Example: Associating Tags

1. Using CACHE.SET with explicit tags

You can directly associate tags when manually setting a cache entry:

127.0.0.1:7878> CACHE.SET user:123:profile '{"id": 123, "name": "Alice"}' TTL 3600 TAGS user:123 profile-data
OK
127.0.0.1:7878> CACHE.SET user:123:orders '[{"order_id": "A1", "item": "Book"}]' TTL 3600 TAGS user:123 order-data
OK

2. Using CACHE.PROXY with a CachePolicy for dynamic tags

First, define a policy that generates dynamic tags based on the key pattern:

# Policy to cache product details, with a dynamic tag based on product ID
127.0.0.1:7878> CACHE.POLICY product-details KEY-PATTERN "product:*:details" URL-TEMPLATE "https://api.example.com/products/{1}/details" TTL 300 TAGS "product:{1}"
OK

Now, when you use CACHE.PROXY with a key matching this policy, the tag will be automatically applied:

127.0.0.1:7878> CACHE.PROXY product:456:details
1) (integer) 200
2) 1) "Content-Type"
2) "application/json"
3) "{"id": 456, "name": "Example Product"}"
# This entry is now tagged with "product:456"

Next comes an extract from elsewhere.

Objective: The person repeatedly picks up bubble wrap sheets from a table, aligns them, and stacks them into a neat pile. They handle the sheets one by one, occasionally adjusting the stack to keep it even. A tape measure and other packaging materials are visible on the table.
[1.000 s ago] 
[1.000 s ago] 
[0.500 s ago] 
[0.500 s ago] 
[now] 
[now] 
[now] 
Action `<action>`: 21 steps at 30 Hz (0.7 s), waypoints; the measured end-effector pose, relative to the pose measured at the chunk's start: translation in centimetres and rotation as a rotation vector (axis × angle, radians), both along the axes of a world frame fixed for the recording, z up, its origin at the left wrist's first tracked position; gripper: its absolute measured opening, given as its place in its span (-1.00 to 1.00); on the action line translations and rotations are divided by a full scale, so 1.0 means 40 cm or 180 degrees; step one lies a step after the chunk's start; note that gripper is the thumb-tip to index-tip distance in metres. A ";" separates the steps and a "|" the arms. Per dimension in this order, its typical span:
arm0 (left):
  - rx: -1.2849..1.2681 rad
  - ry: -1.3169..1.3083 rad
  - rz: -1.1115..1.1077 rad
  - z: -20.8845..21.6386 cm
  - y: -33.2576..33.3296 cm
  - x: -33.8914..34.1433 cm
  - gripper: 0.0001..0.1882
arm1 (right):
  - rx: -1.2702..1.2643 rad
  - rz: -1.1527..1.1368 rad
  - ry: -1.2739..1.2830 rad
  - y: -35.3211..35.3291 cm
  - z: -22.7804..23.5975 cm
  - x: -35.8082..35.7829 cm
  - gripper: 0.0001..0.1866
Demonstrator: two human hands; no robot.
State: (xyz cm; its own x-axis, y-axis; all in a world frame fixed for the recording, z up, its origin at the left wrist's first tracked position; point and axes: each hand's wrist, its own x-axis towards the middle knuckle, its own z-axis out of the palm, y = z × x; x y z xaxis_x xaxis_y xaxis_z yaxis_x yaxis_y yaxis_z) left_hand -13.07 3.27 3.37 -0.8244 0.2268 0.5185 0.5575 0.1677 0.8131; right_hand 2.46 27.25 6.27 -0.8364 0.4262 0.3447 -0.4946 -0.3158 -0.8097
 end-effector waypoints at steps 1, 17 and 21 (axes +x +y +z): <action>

Invalidate by Tag with CACHE.PURGETAG

When the underlying data changes, you can invalidate all associated cache entries using the CACHE.PURGETAG command. This command is designed for cluster-wide invalidation.

Command: CACHE.PURGETAG tag1 [tag2 ...]

Example: Purging User Data

If user 123 updates their profile, you can invalidate all related cache entries (both user:123:profile and user:123:orders) with a single command:

127.0.0.1:7878> CACHE.PURGETAG user:123
(integer) 2 # Indicates 2 tags were processed (in this simple case, just one tag was given)

**How CACHE.PURGETAG Works (Cluster-Wide):

  1. Tag Epoch Update: When CACHE.PURGETAG is executed on any node in the cluster, SpinelDB updates a cluster-wide logical clock (an "epoch") for that specific tag. This new epoch is then gossiped to all other nodes in the cluster.
  2. Lazy Invalidation: Cache entries are not immediately deleted. Instead, each cached item has its own tags_epoch (the epoch of its associated tags at the time of caching).
  3. Validation on Access: When a CACHE.GET or CACHE.PROXY request comes in, SpinelDB compares the cached item's tags_epoch with the current latest_purge_epoch for all its associated tags. If the item's tags_epoch is older than any of its tags' latest_purge_epoch, the item is considered stale and will be treated as a cache miss (triggering a revalidation or fetch from origin).
  4. Background Cleanup: A dedicated background task (CacheTagValidatorTask) periodically samples cache entries. If it finds an entry whose tags_epoch is older than the current latest_purge_epoch for any of its tags, it will proactively delete that entry from the cache. This ensures that stale entries are eventually removed, even if they are not accessed.

This lazy, cluster-aware invalidation mechanism ensures that your cache remains consistent across all nodes without requiring expensive, blocking operations.